ACTION ITEM:
Restate the whole of the data verbatim, omitting nothing.

SOURCE MATERIAL:
=== Section Start ===

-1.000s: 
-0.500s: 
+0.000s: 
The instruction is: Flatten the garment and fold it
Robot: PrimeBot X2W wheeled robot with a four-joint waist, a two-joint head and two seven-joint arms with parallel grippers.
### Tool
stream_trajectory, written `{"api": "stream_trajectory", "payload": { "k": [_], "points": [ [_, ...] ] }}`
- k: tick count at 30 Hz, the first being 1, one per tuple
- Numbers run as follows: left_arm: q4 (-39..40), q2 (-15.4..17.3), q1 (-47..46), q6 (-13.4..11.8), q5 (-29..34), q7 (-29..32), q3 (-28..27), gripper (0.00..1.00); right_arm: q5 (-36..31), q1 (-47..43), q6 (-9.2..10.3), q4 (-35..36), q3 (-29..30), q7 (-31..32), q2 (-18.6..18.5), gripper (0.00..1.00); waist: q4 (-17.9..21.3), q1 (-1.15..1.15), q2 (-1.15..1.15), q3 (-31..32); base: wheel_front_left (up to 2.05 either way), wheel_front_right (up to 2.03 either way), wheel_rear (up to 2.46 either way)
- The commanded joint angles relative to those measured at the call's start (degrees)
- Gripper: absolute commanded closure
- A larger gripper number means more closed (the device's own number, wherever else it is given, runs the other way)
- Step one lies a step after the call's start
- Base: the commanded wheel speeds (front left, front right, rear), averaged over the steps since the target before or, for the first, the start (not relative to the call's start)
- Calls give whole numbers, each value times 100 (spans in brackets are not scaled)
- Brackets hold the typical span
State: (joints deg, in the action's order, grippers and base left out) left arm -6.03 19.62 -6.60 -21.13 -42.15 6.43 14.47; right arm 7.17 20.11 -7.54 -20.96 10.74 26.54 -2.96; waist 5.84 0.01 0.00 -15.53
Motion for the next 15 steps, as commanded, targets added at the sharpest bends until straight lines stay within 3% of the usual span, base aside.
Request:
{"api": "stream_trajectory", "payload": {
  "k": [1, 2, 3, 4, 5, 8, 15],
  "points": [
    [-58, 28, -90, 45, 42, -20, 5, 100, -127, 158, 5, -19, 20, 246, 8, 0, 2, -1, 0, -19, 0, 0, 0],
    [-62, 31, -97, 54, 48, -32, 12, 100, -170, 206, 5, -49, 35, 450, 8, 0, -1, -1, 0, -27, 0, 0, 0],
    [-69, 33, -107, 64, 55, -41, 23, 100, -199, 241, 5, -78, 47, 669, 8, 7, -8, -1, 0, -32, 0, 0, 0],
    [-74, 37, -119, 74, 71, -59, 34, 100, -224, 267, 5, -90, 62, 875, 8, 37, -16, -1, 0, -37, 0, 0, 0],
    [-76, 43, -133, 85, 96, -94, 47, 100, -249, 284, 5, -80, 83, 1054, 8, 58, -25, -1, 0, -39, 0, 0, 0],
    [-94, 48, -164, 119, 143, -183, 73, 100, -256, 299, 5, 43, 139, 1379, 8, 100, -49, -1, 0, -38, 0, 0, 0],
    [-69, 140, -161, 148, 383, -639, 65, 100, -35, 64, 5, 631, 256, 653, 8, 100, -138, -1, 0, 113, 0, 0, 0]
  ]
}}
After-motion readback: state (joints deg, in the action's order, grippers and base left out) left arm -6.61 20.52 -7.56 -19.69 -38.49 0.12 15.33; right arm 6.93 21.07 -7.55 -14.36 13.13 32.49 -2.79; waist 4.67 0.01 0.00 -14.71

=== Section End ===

EXPECTED ANSWER:
-1.000s: 
-0.500s: 
+0.000s: 
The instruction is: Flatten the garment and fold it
Robot: PrimeBot X2W wheeled robot with a four-joint waist, a two-joint head and two seven-joint arms with parallel grippers.
### Tool
stream_trajectory, written `{"api": "stream_trajectory", "payload": { "k": [_], "points": [ [_, ...] ] }}`
- k: tick count at 30 Hz, the first being 1, one per tuple
- Numbers run as follows: left_arm: q4 (-39..40), q2 (-15.4..17.3), q1 (-47..46), q6 (-13.4..11.8), q5 (-29..34), q7 (-29..32), q3 (-28..27), gripper (0.00..1.00); right_arm: q5 (-36..31), q1 (-47..43), q6 (-9.2..10.3), q4 (-35..36), q3 (-29..30), q7 (-31..32), q2 (-18.6..18.5), gripper (0.00..1.00); waist: q4 (-17.9..21.3), q1 (-1.15..1.15), q2 (-1.15..1.15), q3 (-31..32); base: wheel_front_left (up to 2.05 either way), wheel_front_right (up to 2.03 either way), wheel_rear (up to 2.46 either way)
- The commanded joint angles relative to those measured at the call's start (degrees)
- Gripper: absolute commanded closure
- A larger gripper number means more closed (the device's own number, wherever else it is given, runs the other way)
- Step one lies a step after the call's start
- Base: the commanded wheel speeds (front left, front right, rear), averaged over the steps since the target before or, for the first, the start (not relative to the call's start)
- Calls give whole numbers, each value times 100 (spans in brackets are not scaled)
- Brackets hold the typical span
State: (joints deg, in the action's order, grippers and base left out) left arm -6.03 19.62 -6.60 -21.13 -42.15 6.43 14.47; right arm 7.17 20.11 -7.54 -20.96 10.74 26.54 -2.96; waist 5.84 0.01 0.00 -15.53
Motion for the next 15 steps, as commanded, targets added at the sharpest bends until straight lines stay within 3% of the usual span, base aside.
Request:
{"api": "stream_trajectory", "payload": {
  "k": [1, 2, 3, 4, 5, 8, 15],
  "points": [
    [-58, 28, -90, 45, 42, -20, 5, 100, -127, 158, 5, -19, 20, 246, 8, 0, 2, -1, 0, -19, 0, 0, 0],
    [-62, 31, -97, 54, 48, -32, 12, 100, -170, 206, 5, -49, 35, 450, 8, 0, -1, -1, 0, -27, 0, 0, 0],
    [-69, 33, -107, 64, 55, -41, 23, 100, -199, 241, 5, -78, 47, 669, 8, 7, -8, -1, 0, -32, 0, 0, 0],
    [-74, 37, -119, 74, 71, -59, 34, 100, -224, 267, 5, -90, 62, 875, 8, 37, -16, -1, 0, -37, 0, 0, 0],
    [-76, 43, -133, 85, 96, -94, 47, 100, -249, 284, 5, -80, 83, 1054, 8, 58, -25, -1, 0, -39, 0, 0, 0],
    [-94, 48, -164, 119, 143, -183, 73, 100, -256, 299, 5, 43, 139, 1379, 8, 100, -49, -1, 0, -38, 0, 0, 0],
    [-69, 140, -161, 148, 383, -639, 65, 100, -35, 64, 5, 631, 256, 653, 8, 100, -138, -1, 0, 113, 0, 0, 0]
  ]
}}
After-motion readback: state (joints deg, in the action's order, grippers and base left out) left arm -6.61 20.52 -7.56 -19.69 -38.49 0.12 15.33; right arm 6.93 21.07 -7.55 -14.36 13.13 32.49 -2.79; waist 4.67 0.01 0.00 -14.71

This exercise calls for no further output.